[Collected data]
<<<<
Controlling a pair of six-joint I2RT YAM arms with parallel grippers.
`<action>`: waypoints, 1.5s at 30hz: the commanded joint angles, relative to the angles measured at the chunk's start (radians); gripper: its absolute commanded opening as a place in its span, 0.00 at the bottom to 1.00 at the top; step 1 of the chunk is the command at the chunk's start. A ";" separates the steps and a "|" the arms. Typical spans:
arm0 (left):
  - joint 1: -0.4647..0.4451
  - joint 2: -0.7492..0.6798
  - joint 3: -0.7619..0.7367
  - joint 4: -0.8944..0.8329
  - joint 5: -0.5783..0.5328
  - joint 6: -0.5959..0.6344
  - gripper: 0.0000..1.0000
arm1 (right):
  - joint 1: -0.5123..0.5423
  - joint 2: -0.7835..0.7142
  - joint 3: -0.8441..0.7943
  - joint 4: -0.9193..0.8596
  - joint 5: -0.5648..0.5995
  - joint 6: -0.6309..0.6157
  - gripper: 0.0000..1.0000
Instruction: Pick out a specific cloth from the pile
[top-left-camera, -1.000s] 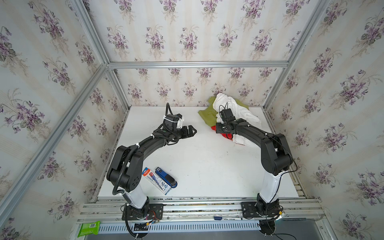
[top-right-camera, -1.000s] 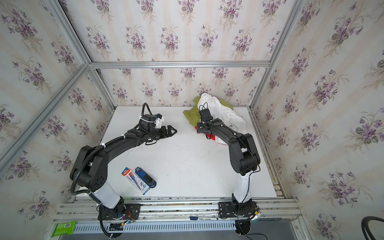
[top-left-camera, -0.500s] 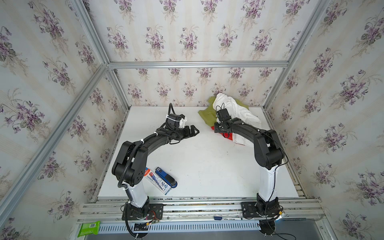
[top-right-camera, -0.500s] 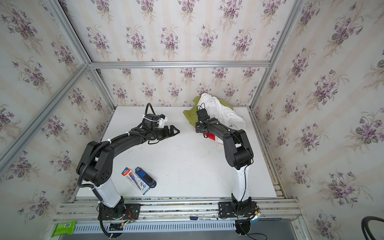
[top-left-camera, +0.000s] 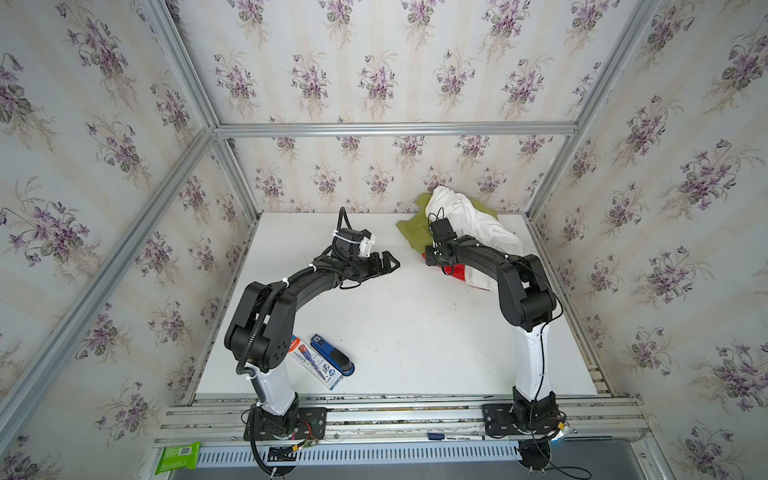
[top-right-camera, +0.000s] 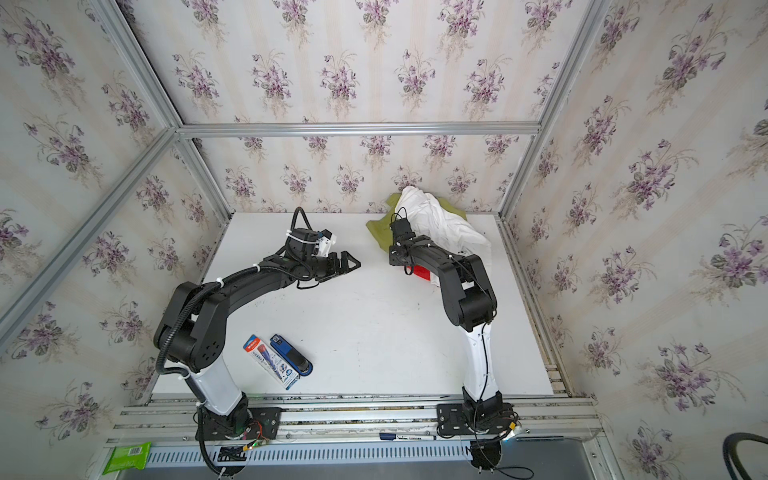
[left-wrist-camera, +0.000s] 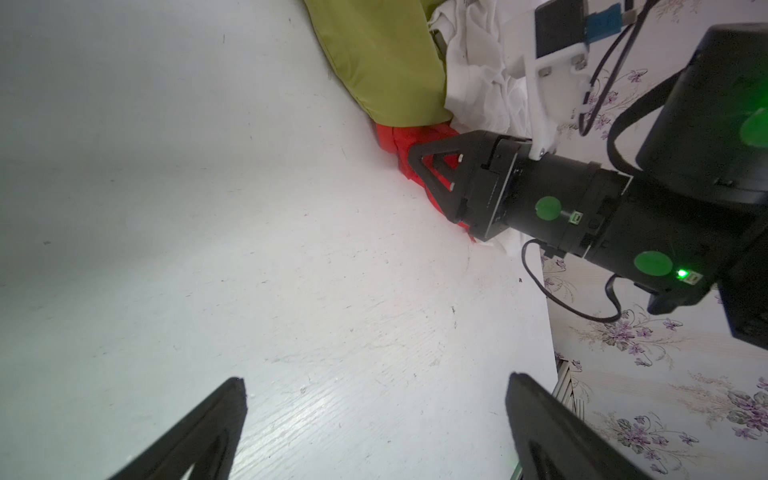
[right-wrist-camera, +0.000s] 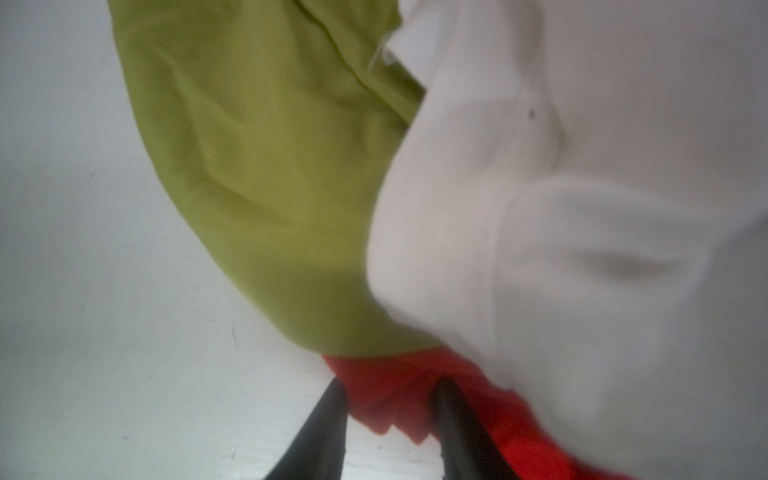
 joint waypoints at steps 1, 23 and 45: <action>-0.002 -0.001 0.003 0.019 0.010 -0.005 1.00 | 0.001 0.012 0.009 0.029 0.020 0.010 0.35; -0.021 -0.004 -0.005 0.036 0.000 -0.017 1.00 | -0.006 -0.148 -0.062 0.069 0.035 0.005 0.00; -0.046 -0.036 0.003 0.047 -0.001 -0.023 1.00 | -0.029 -0.320 -0.018 0.032 0.015 -0.039 0.00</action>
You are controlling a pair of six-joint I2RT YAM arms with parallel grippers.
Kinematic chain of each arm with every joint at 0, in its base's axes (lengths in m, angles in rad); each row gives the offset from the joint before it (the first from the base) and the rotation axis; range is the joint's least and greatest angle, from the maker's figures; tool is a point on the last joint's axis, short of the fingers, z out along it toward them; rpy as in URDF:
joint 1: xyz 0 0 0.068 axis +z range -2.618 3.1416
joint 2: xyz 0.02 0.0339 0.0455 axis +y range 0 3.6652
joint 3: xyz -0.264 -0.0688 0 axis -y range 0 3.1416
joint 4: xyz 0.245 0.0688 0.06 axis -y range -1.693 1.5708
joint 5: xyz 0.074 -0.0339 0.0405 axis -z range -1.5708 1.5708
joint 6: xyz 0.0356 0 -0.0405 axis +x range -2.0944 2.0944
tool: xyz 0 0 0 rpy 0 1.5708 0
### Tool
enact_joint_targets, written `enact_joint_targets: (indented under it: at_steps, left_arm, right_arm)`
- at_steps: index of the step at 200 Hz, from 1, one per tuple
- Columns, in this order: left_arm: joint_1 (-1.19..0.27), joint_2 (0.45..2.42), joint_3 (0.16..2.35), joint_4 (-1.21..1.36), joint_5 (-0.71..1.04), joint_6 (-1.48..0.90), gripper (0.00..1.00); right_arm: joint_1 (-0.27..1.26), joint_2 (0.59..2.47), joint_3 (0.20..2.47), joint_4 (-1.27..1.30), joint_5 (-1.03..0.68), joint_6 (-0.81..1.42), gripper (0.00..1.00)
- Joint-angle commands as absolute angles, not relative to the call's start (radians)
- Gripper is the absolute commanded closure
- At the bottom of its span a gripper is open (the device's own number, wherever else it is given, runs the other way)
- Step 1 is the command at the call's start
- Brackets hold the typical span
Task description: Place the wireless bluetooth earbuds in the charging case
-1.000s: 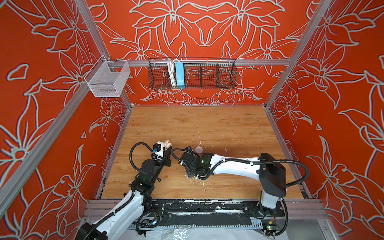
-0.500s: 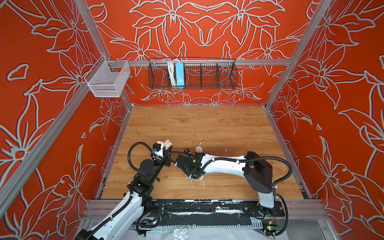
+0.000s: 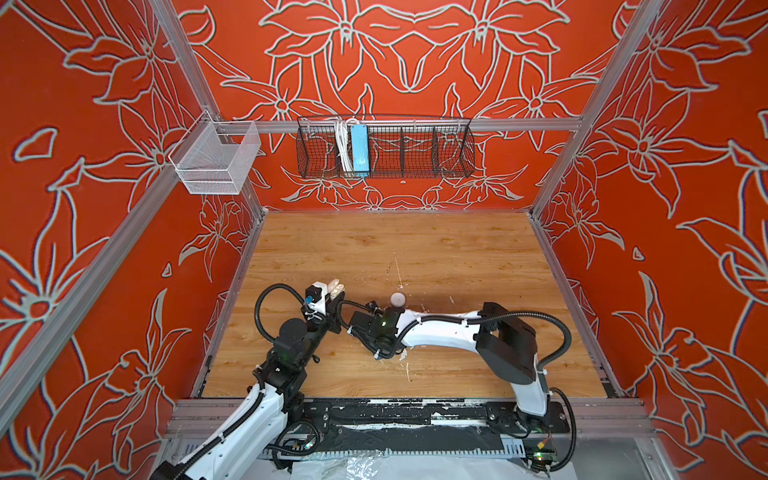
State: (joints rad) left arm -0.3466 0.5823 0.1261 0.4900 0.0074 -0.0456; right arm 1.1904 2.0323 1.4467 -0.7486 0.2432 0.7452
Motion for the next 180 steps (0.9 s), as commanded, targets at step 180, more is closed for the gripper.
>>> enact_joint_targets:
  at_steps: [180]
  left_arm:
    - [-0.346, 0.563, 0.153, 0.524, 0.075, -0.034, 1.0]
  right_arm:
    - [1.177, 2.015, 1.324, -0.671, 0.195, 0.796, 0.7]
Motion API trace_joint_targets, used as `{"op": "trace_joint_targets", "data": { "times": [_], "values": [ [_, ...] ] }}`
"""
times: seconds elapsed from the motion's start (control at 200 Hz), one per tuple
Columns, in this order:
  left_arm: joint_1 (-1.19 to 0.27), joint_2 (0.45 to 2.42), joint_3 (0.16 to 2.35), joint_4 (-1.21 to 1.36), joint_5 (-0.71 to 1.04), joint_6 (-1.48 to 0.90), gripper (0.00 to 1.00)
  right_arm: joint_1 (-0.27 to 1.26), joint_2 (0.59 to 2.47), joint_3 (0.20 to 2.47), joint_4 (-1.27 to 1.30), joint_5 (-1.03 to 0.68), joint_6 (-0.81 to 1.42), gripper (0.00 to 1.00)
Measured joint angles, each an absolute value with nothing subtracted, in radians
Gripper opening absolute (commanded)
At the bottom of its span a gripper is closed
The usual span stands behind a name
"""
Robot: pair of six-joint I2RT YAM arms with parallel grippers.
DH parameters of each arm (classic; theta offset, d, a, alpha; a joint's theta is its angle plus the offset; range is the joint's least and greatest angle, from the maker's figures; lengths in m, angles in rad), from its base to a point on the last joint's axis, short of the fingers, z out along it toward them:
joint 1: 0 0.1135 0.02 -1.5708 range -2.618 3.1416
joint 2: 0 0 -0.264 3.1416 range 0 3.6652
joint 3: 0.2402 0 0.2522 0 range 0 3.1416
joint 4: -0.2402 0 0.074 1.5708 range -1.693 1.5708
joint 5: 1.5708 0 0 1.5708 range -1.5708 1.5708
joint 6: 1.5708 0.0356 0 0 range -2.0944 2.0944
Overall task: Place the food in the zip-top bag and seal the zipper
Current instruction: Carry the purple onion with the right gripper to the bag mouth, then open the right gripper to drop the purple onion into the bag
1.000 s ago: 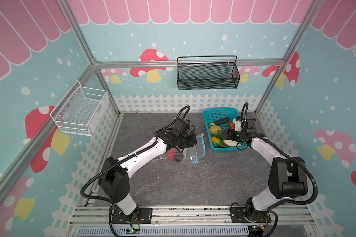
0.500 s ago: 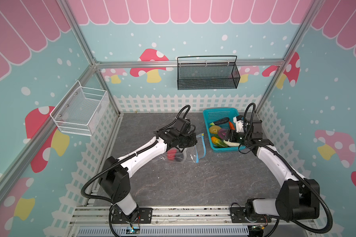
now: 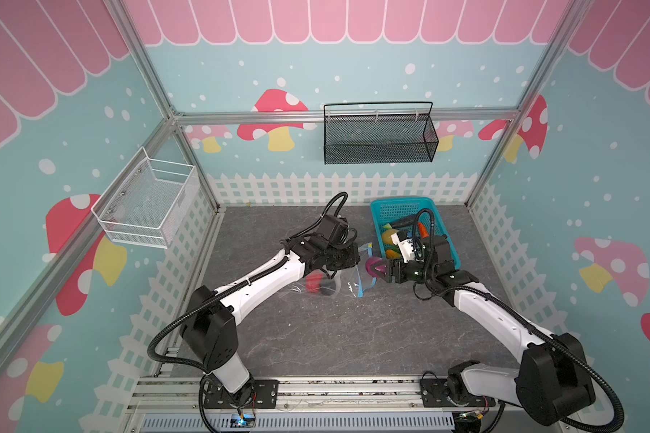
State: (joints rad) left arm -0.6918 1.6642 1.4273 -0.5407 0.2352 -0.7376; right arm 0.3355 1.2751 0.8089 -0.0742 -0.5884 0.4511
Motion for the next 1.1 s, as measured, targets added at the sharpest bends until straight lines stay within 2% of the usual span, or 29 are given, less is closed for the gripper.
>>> {"op": "trace_joint_targets", "data": {
  "times": [0.545,1.1],
  "values": [
    [-0.695,1.625,1.427,-0.541,0.224,-0.737,0.0,0.401,1.411,0.809,-0.029,-0.56,0.457,0.64],
    [-0.696,1.624,1.427,-0.541,0.221,-0.737,0.0,0.414,1.453,0.821,-0.033,-0.529,0.45,0.79]
  ]
}}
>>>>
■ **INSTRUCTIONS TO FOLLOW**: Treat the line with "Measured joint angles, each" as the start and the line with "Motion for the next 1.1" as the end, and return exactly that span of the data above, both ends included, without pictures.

■ **WORKED SOLUTION**:
Measured joint angles, each an absolute value with nothing subtracted, in radians
Gripper opening absolute (commanded)
At the bottom of its span a gripper is closed
The usual span stands behind a name
"""
Robot: pair of six-joint I2RT YAM arms with parallel grippers.
DH parameters of each arm (classic; theta offset, d, a, alpha; a joint's theta is its angle plus the offset; range is the joint's least and greatest angle, from the maker's figures; lengths in m, angles in rad), from its base to a point on the last joint's axis, short of the fingers, z out along it toward them:
joint 1: 0 0.1135 0.02 -1.5708 range -2.618 3.1416
joint 2: 0 0 -0.264 3.1416 range 0 3.6652
joint 3: 0.2402 0 0.2522 0 range 0 3.1416
joint 4: -0.2402 0 0.074 1.5708 range -1.693 1.5708
joint 5: 1.5708 0 0 1.5708 range -1.5708 1.5708
joint 6: 1.5708 0.0356 0 0 range -2.0944 2.0944
Overall task: Place the food in the zip-top bag and seal the zipper
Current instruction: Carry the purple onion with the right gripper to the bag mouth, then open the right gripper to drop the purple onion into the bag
1.000 s ago: 
0.500 s ago: 
now: 
State: (joints rad) left arm -0.6918 1.6642 1.4273 -0.5407 0.2352 -0.7376; right arm 0.3355 1.2751 0.8089 -0.0742 -0.5884 0.4511
Motion for the next 1.1 s, as measured, targets added at the sharpest bends until straight lines stay within 2% of the usual span, or 29 are given, less is closed for the gripper.

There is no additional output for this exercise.